Before we answer these questions, let’s learn a few principles from technical analyst Constance Brown’s book Technical Analysis for the Trading Professional.
Lesson: It’s All About Range
Constance Brown showed that RSI behaves differently depending on the trend.
- In uptrends, RSI usually holds in a bullish range, between 40–50 (lows) and rallies pushing 80+.
- In downtrends, RSI tends to stay in a bearish range between 55–65 (highs) and lows pushing toward 20–30.
The takeaway: Instead of focusing only on overbought or oversold levels, watch how high and how low RSI travels. Strong stocks keep momentum elevated, while weak ones either struggle to lift RSI, or they keep downward pressure constant.
And Now, the Answers
RSI Challenge 1 - Goldman Sachs Group, Inc. (GS)

Looking only at RSI, momentum mostly stayed in a bullish range, telling us GS spent most of the last year and a half in an uptrend. A brief snag appeared when RSI slipped below 40 (magenta circle), but strength quickly returned as RSI repeatedly pushed above 70 (magenta rectangle).
A short downtrend developed when RSI later dropped toward oversold territory near 30, but it didn’t last long.
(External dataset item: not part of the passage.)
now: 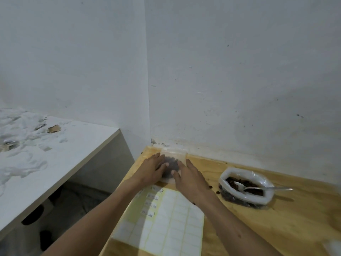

Momentum soon climbed back above 70, signaling buyers had regained control and the uptrend resumed.
This is what it looks like with the chart.

Notice how the RSI drop below the 30 line coincides with a drop below the 200-day simple moving average. When the RSI reversed, rising above 70, price had advanced above the 200-day SMA, breaking above the most recent swing high, marked by the blue dotted line.
Let’s take a look at the second challenge.
RSI Challenge 2 - Apple, Inc. (AAPL)

In this example, green shading marks an assumed uptrend, yellow shows consolidation or indecision, and red signals a downtrend. The added 65 line helps show where rallies tend to fail during bearish phases.
Reading RSI alone, AAPL stayed in an uptrend until momentum slipped below 40, putting that trend in doubt. Soon after, RSI dropped under 30, confirming a downtrend as momentum made another push into oversold territory.
Momentum then rebounded above 65, signaling a possible reversal, and RSI shifted back into a bullish range for a period. Another sharp drop below 30 later suggested a downtrend. But the subsequent push back above 65 throws that bearish read into question.
Here’s what it looks like with the chart.

Notice how the RSI readings coincide with critical breakout levels (dotted blue lines) on the chart. Was the RSI reading minus the chart close to actual price action? Arguably so.
The main point: RSI range isn’t just descriptive, it’s an actionable filter.
The good news: Instead of hunting for these setups manually, you can find them with just a few keystrokes. Let’s talk about that next.
The RSI In Bullish Range 50-70 Scan
StockCharts has a scan called RSI In Bullish Range 50-70 in the StockCharts Sample Scan Library.

For this example, I added two filters:
- S&P 100 stocks only
- StockCharts Technical Rank (SCTR) above 60
In other words, I’m looking for mega-cap S&P stocks with strong technicals that are currently trading within the bullish RSI range of 50–70.
Here are the results.

Do this next: Try running the scan yourself and review the charts using RSI range rules first, before looking at price. You may be surprised how quickly strong trends start to stand out. If you like the scan, make it part of your routine. You’re bound to spot momentum leaders before they hit everyone else’s radar.
And That’s a Wrap
As you can see, there’s more to RSI than just overbought and oversold reversals. Once you start reading it by range instead of extremes, trends become much easier to spot. Add the scan to your workflow, and it’ll feel like momentum leaders are finding you instead of the other way around.